Caden wasn’t going to make it to the play. My answering service picked up the message, and delivered it as I was putting on my shoes. He’d taken on another patient, and the patient needed pre-op monitoring.

I should have gone myself, but I didn’t want to. I wanted to go with him.

He’d been worried I was going to burn out, but maybe he was the one who needed to snuff one end of the candle. And maybe this was why he’d been so distant and preoccupied.

Maybe.

People weren’t always predictable. They didn’t react the same exact way even when in very similar situations.

The last time I’d seen Caden under tremendous stress was during the war, and he hadn’t been rigid and distant. On the contrary, even when he was closest to his breaking point, he’d been funny, even charming, as day three of his hands in men’s bodies crested into day four without relief. I was giving him vitamin shots and an uncomfortable amount of amphetamine. He seemed to thrive, and yet… no one thrives when someone loses an arm or a leg on the table and you have to move to the next without a break.

He was like a carnival wheel spinning long after the barker’s hand had left the rail. Spiraling on his own juice and energy, ball bearings lubricated to go on and on, he couldn’t calm himself. Even after I’d given him a sedative, he couldn’t sleep. I’d crawled onto the mattress with him, and finally, relieved of a single thing to do but sleep, he held me in his bed.

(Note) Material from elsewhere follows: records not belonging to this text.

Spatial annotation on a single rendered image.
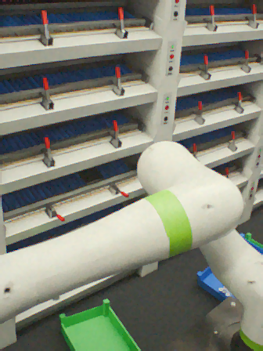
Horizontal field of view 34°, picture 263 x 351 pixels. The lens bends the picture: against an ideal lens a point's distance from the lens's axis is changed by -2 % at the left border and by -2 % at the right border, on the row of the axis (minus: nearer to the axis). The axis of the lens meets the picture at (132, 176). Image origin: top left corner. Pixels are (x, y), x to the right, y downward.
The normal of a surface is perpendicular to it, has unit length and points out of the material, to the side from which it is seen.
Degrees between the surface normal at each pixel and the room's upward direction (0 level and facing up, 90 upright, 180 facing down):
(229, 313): 2
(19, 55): 108
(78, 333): 0
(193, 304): 0
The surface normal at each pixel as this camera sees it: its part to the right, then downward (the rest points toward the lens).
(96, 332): 0.06, -0.88
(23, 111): 0.26, -0.72
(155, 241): 0.25, 0.13

I knew how to be detached. My job required it. But I couldn’t be. Not with him. At first, he hadn’t been more to me than the next overworked army doc. But he was the only one I’d ever let pull me onto his cot fully clothed. He wasn’t the only one who had wept with me, but he was the only one I’d wept with.

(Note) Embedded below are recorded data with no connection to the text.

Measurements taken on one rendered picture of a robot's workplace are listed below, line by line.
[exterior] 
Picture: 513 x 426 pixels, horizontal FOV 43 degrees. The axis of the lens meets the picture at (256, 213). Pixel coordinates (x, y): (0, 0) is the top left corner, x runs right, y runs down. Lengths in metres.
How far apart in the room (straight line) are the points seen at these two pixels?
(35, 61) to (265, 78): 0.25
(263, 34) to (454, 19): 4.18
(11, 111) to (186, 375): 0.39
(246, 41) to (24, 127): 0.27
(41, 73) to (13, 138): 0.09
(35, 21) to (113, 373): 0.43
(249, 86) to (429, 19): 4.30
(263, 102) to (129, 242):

Was this what it was to love someone? To have that wall of detachment crumble and be rebuilt into a bridge?

I thought so. I swore it to myself because after those hours, we were so real together no one had to ask what was going on. Caden and I were an incurable condition.

Dispassion had a place in our lives, but not with each other.

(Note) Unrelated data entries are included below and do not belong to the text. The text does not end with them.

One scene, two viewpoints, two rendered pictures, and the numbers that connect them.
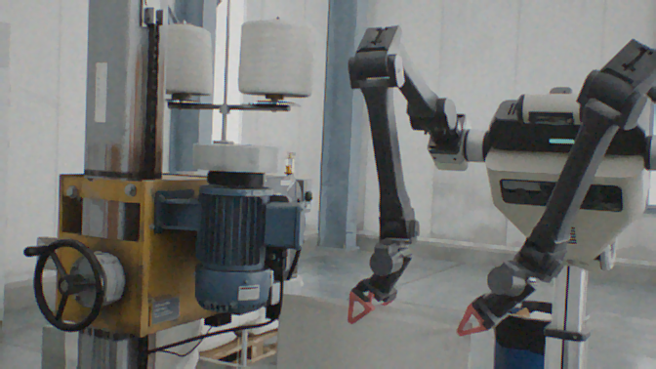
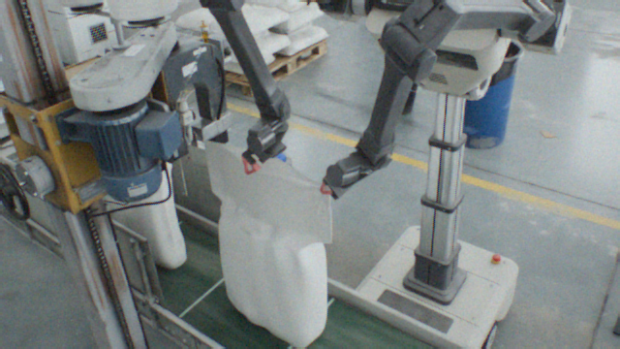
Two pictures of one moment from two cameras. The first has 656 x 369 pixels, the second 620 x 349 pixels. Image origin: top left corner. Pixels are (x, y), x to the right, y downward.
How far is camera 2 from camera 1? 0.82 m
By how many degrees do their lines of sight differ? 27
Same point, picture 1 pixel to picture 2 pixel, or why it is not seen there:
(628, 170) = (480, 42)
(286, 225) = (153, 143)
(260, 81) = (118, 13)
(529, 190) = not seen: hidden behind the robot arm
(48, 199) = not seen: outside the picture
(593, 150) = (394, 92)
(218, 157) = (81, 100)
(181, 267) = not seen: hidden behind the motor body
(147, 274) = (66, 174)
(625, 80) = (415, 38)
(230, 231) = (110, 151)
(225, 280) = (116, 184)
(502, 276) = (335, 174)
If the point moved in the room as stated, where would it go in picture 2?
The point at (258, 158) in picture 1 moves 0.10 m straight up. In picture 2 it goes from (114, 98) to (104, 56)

The situation was different now. We were civilians living in New York City, not soldiers trying to save people in a war zone. Maybe I shouldn’t be surprised or concerned by his distance. He might be far away for a reason that had nothing to do with me or our marriage. Maybe it was him, just him.

“Is everything all right?” he asked after I’d beeped him twice. His voice was flat, as if he was asking a patient if they were in any pain and could they please describe it.

“You’re not home,” I said, meaning something completely different.

There’s a nagging ache in the center of my chest.

“I had rounds.” He had a different meaning under his answer.

On a scale of one to ten, with ten being unbearable, how would you rate your pain?

“I missed you at dinner,” I said.

I want to say it’s a three, but it’s closer to a seven.

“I missed you too.”

Here’s an aspirin.

“When are you coming home?”

Maybe I can have something stronger?

“Samuelson’s got strep. I have to fill in for him again.”

No.

“Okay.”

I’ll manage then.

“I love you.”

Maybe try acupuncture.

“Yeah.” I hung up the phone.

Shove it.



* * *



Mid-afternoon.

I’d been in session all morning. I heard Caden upstairs while I was with a patient, heard the old pipes rattle in the walls when the shower went on, then saw his feet come down the front steps. I was seeing a patient in and couldn’t catch Caden without disrupting the gentle flow that was part of my job.

“How were you this week?” I asked Specialist Leslie Yarrow, who liked to sit in the chair with the high cushions. She still wore her dog tags under her polo T-shirt and kept her hair very short. She’d been sent home with a shoulder injury that was healing better than her mind.